TASK DESCRIPTION » Search the records below for the word "pairs" and show every line where it occurs.

┌──

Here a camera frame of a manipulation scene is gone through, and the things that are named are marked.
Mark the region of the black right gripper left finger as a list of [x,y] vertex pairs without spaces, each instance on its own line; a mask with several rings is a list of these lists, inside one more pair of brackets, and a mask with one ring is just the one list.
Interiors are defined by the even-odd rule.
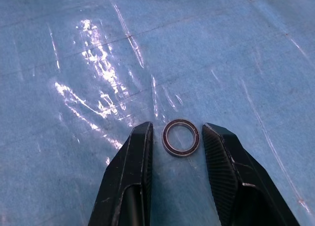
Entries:
[[90,226],[150,225],[153,124],[133,128],[103,175]]

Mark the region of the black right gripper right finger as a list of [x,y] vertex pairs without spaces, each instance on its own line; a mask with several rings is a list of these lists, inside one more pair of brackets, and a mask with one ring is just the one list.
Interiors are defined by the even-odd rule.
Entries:
[[299,225],[267,171],[243,148],[234,133],[205,123],[202,137],[221,225]]

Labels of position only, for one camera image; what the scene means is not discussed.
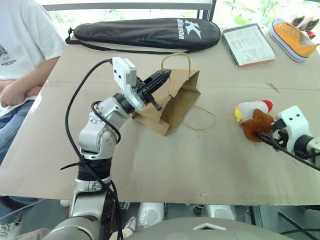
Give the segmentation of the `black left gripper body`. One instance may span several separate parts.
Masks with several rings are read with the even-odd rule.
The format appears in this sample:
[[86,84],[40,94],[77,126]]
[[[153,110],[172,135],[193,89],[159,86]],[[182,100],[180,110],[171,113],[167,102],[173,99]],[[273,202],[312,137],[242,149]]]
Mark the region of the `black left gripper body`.
[[137,86],[135,92],[143,103],[153,103],[155,101],[152,93],[160,87],[160,77],[149,77],[146,80],[142,80],[137,77]]

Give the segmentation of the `person's left hand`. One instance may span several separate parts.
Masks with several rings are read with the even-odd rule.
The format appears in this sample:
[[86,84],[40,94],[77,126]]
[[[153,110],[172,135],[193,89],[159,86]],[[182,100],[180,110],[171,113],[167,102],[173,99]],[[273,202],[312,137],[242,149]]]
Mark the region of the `person's left hand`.
[[11,82],[0,93],[0,104],[3,108],[12,107],[24,102],[26,90],[18,84]]

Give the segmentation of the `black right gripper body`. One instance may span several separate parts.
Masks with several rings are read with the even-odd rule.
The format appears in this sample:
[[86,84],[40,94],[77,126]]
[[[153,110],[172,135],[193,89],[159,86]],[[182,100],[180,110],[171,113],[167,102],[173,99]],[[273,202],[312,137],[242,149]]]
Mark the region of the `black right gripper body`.
[[287,143],[289,140],[289,134],[286,130],[286,124],[282,119],[276,120],[278,121],[279,129],[272,129],[270,130],[270,136],[273,138],[273,148],[277,151],[280,150],[280,147],[287,150]]

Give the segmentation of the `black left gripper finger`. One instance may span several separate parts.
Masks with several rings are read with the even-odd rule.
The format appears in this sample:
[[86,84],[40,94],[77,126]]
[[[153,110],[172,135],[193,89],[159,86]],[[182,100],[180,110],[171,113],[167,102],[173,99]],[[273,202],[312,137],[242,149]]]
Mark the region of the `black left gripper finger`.
[[162,109],[162,107],[156,102],[156,100],[152,95],[148,95],[147,99],[148,99],[148,103],[152,104],[157,111],[160,111]]
[[161,69],[149,77],[149,88],[160,88],[170,77],[171,69]]

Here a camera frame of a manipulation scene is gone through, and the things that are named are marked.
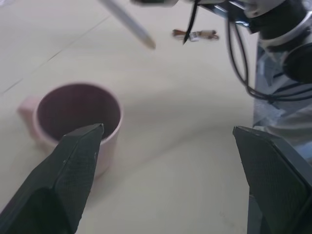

└──

EXERCISE SOLUTION »
Mark the region of the black right gripper left finger as a list of [x,y] vertex pairs without spaces, each instance on its own line; a mask with several rings is a list of these lists, inside one more pair of brackets, and a mask with one ring is just the one list.
Mark the region of the black right gripper right finger as a list of [x,y] vertex pairs without spaces, each instance on its own line; a mask with several rings is a list of these lists, inside one more pair of brackets, and a mask with one ring is just the one list.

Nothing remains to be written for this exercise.